To do — Give the lines below again exactly, starting with the line that holds "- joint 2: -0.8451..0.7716" and going on through the line that holds "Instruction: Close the".

::: Records shown

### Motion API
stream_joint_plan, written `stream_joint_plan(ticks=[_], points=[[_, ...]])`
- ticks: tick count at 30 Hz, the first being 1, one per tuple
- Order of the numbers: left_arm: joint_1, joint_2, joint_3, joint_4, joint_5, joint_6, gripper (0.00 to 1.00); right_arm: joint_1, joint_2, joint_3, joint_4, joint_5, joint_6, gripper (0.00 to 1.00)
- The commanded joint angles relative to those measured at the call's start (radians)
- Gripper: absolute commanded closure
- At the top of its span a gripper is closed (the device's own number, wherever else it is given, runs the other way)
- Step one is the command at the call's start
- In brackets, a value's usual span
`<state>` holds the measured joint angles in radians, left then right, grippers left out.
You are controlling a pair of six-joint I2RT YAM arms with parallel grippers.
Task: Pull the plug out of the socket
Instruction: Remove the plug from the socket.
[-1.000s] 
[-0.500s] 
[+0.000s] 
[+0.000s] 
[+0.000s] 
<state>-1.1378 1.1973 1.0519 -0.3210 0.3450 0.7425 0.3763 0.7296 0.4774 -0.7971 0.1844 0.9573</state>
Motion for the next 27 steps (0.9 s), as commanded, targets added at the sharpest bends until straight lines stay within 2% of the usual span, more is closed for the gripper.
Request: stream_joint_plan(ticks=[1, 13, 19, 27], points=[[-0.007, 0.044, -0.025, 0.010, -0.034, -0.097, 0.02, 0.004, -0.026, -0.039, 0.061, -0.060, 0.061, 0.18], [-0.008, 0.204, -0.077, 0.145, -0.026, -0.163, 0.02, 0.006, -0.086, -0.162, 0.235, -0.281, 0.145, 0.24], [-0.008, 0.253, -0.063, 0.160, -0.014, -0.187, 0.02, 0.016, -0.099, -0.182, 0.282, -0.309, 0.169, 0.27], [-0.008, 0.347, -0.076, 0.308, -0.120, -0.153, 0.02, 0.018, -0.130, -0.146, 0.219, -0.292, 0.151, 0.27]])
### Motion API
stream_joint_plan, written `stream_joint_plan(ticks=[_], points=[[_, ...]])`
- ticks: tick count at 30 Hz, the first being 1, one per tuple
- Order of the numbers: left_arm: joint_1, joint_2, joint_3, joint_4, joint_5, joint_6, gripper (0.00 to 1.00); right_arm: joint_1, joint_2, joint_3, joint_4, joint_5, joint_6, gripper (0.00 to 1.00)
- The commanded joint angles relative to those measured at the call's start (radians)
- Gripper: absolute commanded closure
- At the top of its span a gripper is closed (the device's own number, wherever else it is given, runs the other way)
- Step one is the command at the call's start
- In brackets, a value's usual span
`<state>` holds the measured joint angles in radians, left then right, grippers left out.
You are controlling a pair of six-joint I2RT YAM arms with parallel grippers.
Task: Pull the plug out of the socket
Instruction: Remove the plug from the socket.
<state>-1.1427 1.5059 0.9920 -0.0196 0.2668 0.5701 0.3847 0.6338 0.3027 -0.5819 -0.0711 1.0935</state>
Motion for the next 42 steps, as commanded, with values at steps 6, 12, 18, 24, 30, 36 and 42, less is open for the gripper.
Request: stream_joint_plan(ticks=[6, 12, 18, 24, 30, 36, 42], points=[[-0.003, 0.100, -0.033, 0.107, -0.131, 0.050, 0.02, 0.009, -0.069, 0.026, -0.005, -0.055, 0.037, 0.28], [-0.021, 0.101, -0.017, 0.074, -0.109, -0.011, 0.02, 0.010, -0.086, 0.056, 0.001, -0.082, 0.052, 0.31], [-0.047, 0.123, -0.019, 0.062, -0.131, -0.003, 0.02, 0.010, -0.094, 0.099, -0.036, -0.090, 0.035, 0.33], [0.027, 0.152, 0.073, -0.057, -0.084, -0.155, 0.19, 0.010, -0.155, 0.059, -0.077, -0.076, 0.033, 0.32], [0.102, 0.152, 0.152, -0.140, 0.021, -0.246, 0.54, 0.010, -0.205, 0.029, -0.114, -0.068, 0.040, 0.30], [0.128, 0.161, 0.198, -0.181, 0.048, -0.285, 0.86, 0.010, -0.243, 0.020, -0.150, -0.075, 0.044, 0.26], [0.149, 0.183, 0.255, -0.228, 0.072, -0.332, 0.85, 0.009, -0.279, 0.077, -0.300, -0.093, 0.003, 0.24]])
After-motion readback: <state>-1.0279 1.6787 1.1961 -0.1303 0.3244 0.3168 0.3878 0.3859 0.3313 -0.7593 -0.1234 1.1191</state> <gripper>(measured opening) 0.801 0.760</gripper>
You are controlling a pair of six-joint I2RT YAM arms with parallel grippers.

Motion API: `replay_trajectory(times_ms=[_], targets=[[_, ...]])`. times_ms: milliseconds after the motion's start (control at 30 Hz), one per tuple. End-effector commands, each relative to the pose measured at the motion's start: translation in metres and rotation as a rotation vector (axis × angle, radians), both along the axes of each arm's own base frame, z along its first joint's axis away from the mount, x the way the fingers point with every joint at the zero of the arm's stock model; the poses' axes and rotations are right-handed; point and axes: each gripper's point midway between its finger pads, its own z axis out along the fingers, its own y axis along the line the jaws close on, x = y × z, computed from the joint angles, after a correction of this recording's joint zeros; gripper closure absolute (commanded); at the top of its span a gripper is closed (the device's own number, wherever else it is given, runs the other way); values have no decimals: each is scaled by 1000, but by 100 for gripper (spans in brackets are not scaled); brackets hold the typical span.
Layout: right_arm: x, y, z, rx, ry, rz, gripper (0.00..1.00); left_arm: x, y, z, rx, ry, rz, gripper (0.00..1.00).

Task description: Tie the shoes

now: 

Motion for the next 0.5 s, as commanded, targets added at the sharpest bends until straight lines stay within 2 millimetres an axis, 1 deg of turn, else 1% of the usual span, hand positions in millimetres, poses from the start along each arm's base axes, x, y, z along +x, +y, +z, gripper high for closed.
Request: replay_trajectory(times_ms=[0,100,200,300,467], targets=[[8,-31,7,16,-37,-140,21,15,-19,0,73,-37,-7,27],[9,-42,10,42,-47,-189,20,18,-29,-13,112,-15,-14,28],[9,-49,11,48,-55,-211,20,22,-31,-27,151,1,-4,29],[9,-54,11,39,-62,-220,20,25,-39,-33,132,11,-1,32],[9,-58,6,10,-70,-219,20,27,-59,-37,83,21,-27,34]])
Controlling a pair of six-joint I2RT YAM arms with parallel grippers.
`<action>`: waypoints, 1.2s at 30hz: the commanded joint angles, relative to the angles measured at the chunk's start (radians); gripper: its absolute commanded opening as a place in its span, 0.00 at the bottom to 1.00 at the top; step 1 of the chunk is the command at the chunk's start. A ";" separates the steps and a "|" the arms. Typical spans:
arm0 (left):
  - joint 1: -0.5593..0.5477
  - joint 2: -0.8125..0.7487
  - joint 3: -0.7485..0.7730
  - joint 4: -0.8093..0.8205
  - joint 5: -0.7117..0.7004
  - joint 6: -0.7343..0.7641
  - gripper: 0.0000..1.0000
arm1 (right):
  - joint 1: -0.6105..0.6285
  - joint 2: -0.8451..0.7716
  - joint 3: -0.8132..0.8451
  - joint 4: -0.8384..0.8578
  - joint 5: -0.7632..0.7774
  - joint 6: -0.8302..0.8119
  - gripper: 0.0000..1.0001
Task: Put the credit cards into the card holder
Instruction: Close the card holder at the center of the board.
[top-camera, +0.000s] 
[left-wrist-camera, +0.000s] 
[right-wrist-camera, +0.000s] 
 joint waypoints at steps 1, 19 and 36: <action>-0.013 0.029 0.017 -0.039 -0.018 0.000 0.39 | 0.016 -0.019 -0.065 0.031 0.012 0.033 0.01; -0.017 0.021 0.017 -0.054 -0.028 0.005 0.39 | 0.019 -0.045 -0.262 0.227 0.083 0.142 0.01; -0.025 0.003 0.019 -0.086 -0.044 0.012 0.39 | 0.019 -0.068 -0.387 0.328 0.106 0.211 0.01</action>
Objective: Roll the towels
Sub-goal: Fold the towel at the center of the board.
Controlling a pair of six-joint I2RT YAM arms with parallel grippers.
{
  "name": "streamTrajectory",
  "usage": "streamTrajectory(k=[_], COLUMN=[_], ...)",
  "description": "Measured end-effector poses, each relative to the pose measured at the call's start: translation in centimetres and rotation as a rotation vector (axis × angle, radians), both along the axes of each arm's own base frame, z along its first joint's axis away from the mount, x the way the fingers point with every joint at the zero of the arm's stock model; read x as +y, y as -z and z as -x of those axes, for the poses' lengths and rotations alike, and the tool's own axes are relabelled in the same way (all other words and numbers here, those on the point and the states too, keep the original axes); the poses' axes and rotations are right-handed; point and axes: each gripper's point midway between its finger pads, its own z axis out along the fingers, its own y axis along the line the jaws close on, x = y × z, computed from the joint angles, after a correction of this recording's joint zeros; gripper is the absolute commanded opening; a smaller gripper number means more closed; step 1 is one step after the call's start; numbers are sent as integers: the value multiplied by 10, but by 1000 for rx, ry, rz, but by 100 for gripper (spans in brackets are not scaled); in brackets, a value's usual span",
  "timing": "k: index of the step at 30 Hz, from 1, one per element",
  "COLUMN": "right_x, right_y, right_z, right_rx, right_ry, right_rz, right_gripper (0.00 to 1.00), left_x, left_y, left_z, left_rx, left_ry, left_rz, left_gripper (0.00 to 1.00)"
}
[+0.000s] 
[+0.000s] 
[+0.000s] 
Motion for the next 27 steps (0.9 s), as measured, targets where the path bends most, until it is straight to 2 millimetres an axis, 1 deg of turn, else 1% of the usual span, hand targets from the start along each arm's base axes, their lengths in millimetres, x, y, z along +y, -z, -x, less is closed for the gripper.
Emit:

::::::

Exercise answer —
  - joint 2: -0.8451..0.7716
  - joint 3: -0.8132..0.8451
  - joint 4: -0.8384..0.8578
  - joint 5: -0.7632..0.7774
  - joint 6: -0.8302..0.8119
  - gripper: 0.0000..1.0001
Task: Put the credit cards into the card holder
Instruction: Close the card holder at the center of the board.

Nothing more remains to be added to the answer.